» **Task directions**
Write out each record below exactly, but not the pictures.

(Collection entries)
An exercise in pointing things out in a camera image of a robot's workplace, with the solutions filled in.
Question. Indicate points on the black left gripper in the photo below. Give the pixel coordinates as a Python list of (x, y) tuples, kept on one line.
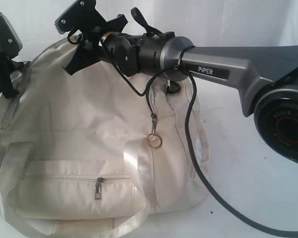
[(6, 68)]

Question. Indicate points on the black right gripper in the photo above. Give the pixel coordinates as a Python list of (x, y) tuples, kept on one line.
[(85, 54)]

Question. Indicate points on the cream fabric duffel bag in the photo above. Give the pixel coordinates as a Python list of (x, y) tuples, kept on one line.
[(74, 162)]

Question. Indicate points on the metal key ring zipper pull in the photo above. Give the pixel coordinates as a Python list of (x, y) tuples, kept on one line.
[(150, 137)]

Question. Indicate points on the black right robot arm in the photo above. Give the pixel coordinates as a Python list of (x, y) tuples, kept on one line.
[(265, 77)]

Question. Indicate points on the white backdrop curtain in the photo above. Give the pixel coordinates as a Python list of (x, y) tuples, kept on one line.
[(204, 22)]

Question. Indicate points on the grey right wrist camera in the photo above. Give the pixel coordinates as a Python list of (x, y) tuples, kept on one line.
[(82, 15)]

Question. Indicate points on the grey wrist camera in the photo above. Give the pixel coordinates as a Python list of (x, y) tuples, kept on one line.
[(9, 40), (82, 15)]

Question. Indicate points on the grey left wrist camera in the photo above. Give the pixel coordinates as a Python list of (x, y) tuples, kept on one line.
[(9, 40)]

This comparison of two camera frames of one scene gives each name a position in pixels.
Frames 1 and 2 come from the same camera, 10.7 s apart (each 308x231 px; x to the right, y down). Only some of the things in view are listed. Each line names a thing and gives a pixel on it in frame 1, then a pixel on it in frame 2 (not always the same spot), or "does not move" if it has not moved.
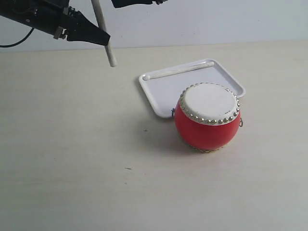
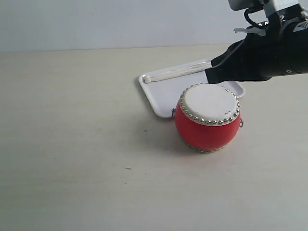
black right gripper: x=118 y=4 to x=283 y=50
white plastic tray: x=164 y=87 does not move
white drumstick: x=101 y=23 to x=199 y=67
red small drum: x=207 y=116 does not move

» **Result**
An exercise in pointing things out in a camera image of a robot's workplace, with the solutions filled in.
Question. Indicate points on the black left gripper in the photo below. Give the pixel coordinates as a Python list of (x, y) tuples, kept on one line.
[(6, 68)]

Question. Indicate points on the black right gripper in the photo above. Give the pixel coordinates as a Python list of (x, y) tuples, kept on one line.
[(85, 54)]

Question. Indicate points on the cream fabric duffel bag in the photo above. Give the pixel coordinates as a Python list of (x, y) tuples, kept on one line.
[(74, 162)]

Question. Indicate points on the metal key ring zipper pull in the photo above. Give the pixel coordinates as a Python list of (x, y) tuples, kept on one line.
[(150, 137)]

Question. Indicate points on the black right robot arm in the photo above. Give the pixel coordinates as a Python list of (x, y) tuples, kept on one line.
[(265, 77)]

Question. Indicate points on the white backdrop curtain in the photo above. Give the pixel coordinates as a Python list of (x, y) tuples, kept on one line.
[(204, 22)]

Question. Indicate points on the grey right wrist camera in the photo above. Give the pixel coordinates as a Python list of (x, y) tuples, kept on one line.
[(82, 15)]

Question. Indicate points on the grey wrist camera in the photo above. Give the pixel coordinates as a Python list of (x, y) tuples, kept on one line.
[(9, 40), (82, 15)]

Question. Indicate points on the grey left wrist camera in the photo above. Give the pixel coordinates as a Python list of (x, y) tuples, kept on one line.
[(9, 40)]

This comparison of two camera frames of one scene gives each name a position in pixels.
Frames 1 and 2 come from the same camera, 10.7 s apart (each 308x231 px; x to the right, y down). Only some of the things in view are listed. Each line names a thing and gives a pixel on it in frame 1, then a pixel on it in frame 2 (not always the same spot), or "does not move" if it has not moved.
black right gripper: x=118 y=4 to x=283 y=50
white plastic tray: x=164 y=87 does not move
white drumstick: x=101 y=23 to x=199 y=67
red small drum: x=207 y=116 does not move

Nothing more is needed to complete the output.